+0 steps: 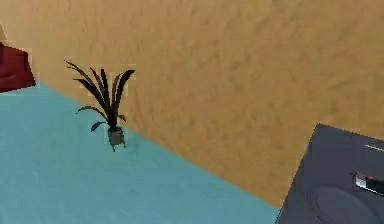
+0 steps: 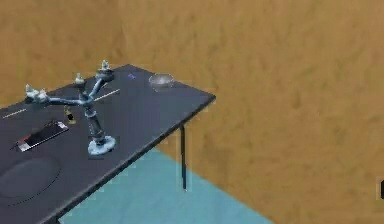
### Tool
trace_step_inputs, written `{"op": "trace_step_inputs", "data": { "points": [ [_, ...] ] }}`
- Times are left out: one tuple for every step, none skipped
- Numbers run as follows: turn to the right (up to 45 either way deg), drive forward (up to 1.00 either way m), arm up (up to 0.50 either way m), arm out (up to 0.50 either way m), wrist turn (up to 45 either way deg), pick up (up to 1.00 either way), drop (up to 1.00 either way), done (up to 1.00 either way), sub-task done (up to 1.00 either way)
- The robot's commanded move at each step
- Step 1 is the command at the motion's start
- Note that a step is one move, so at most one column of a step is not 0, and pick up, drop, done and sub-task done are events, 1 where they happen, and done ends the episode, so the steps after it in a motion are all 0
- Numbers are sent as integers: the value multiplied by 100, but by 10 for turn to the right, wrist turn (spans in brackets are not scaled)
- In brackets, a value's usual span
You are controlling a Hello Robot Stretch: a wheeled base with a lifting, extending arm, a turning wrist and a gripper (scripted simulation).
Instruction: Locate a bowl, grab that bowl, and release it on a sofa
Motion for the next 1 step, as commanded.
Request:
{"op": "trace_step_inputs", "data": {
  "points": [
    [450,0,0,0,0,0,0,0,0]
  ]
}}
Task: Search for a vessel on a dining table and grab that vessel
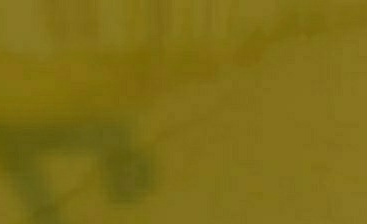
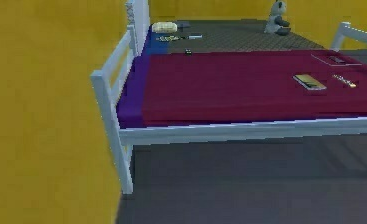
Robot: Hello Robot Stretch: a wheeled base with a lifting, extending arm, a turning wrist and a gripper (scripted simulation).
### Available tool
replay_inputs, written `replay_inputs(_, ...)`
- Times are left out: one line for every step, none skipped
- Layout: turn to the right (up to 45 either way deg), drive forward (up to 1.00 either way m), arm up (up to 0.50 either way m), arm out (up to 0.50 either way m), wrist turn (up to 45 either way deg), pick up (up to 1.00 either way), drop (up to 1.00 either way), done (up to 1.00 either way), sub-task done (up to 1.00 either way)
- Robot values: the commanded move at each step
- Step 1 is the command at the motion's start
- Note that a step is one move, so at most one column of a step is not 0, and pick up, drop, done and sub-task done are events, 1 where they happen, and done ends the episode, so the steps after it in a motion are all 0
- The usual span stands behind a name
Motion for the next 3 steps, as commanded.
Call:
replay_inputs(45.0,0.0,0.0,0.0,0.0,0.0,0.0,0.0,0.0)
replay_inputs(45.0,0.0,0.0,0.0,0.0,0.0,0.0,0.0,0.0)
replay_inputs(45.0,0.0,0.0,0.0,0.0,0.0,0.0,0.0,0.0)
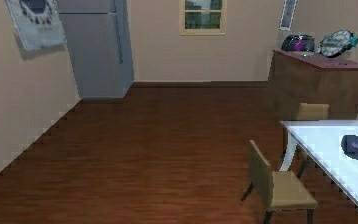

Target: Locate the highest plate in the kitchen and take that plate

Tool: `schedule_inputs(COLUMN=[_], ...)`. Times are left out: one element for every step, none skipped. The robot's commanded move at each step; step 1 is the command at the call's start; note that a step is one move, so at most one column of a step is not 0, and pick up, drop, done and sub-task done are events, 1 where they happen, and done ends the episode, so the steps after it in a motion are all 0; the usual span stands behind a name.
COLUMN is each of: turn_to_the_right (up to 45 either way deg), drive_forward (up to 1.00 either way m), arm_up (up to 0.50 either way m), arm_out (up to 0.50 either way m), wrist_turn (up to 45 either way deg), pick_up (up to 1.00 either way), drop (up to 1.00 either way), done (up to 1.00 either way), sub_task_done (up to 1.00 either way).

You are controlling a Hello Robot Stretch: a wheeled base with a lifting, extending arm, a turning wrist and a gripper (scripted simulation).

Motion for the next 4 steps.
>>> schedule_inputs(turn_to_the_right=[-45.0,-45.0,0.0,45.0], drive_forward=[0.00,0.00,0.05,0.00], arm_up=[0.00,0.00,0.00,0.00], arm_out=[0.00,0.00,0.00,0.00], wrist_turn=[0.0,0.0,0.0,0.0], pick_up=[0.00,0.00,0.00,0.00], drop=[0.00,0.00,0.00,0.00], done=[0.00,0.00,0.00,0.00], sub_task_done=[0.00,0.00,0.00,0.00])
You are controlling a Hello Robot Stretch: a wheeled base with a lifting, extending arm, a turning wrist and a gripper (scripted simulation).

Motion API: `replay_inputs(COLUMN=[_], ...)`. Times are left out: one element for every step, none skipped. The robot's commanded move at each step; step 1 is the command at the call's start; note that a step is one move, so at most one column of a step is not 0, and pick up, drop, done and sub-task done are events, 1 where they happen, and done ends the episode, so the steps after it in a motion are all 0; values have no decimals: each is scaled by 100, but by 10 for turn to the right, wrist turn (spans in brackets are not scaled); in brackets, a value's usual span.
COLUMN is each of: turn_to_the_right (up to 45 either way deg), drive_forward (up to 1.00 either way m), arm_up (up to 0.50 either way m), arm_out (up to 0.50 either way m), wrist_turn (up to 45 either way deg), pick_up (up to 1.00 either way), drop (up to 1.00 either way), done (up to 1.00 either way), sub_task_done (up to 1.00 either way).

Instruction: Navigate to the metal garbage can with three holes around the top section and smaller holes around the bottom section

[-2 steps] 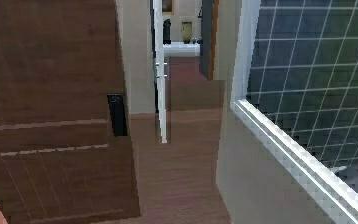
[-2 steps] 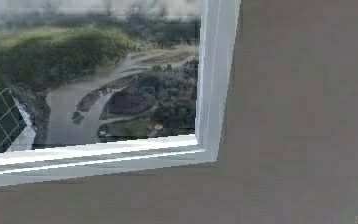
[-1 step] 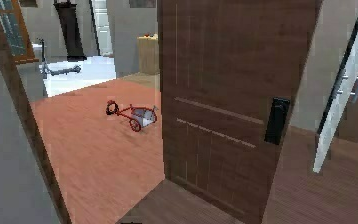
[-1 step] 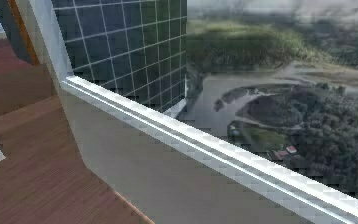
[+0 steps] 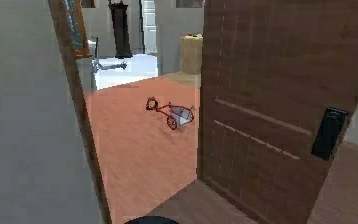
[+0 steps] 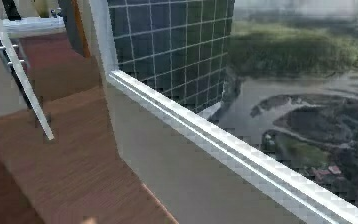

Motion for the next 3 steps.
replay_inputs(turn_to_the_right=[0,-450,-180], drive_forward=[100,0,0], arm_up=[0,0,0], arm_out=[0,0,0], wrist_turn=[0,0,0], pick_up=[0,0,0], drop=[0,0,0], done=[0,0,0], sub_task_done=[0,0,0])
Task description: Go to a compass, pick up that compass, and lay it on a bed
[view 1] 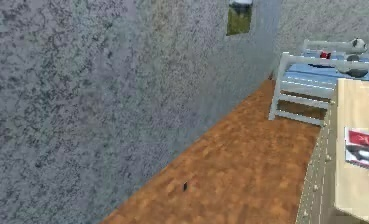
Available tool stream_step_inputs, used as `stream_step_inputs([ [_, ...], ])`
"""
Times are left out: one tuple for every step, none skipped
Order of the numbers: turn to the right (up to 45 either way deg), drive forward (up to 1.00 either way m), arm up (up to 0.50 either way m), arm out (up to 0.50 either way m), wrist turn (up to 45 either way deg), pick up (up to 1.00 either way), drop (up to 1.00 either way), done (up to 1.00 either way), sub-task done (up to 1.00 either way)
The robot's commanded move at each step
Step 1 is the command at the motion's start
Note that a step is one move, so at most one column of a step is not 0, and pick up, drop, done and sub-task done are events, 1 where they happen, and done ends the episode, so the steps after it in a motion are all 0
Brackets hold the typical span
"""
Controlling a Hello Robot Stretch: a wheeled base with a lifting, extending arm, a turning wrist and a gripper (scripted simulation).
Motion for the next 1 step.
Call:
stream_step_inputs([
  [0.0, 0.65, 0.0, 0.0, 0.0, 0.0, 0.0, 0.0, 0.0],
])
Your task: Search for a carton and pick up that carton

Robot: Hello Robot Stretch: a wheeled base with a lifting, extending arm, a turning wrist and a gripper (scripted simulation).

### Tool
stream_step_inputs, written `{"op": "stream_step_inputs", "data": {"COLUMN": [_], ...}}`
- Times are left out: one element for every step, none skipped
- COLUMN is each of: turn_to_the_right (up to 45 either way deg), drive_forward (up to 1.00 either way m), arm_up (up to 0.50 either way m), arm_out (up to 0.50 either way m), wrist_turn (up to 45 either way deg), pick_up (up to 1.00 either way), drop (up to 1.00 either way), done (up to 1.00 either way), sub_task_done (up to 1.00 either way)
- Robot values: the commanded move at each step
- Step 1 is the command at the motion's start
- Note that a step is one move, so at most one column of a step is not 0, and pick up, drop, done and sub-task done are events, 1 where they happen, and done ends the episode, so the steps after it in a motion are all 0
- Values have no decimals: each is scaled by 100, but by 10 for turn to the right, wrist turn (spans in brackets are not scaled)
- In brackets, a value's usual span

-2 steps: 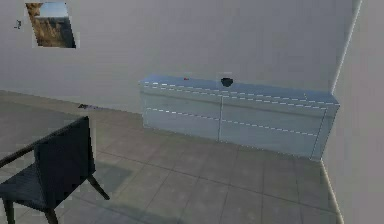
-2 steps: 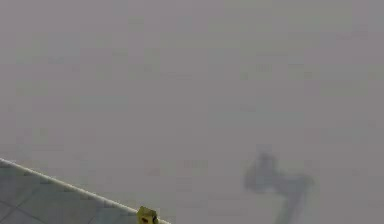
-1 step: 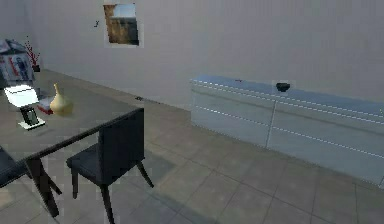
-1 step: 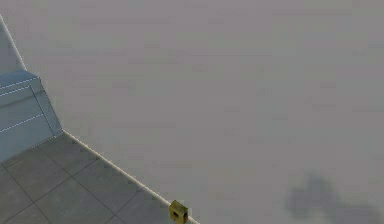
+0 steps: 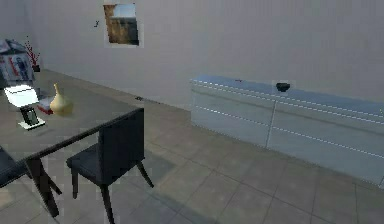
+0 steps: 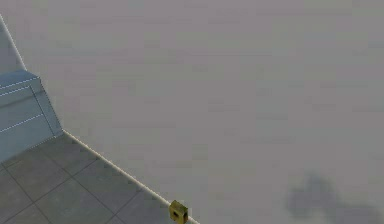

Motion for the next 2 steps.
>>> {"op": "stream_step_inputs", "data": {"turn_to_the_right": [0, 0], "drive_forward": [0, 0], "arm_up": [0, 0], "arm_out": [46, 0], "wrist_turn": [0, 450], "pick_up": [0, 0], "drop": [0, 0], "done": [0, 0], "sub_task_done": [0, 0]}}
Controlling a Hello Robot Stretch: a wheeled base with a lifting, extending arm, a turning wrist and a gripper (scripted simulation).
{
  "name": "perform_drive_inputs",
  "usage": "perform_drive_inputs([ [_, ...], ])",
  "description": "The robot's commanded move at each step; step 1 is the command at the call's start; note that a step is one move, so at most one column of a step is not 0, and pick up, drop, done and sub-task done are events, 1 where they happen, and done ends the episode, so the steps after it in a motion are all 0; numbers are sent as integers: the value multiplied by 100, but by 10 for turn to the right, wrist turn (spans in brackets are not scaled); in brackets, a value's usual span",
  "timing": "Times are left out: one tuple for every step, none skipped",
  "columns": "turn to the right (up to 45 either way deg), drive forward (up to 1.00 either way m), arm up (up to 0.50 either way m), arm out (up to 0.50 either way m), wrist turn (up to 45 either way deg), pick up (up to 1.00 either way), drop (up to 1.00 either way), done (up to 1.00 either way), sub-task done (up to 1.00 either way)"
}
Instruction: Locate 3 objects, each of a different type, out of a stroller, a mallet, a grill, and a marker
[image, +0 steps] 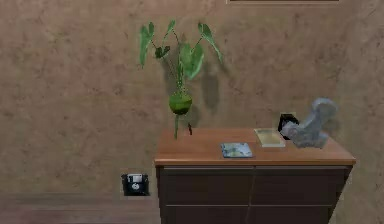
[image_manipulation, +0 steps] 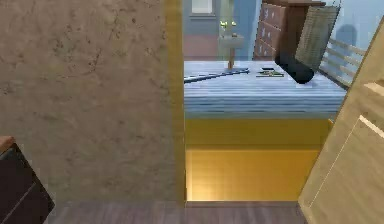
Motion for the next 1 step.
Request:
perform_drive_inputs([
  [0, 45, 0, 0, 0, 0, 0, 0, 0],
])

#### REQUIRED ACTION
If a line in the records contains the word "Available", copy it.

#### RESULT
### Available tool
Available tool stream_step_inputs, used as `stream_step_inputs([ [_, ...], ])`

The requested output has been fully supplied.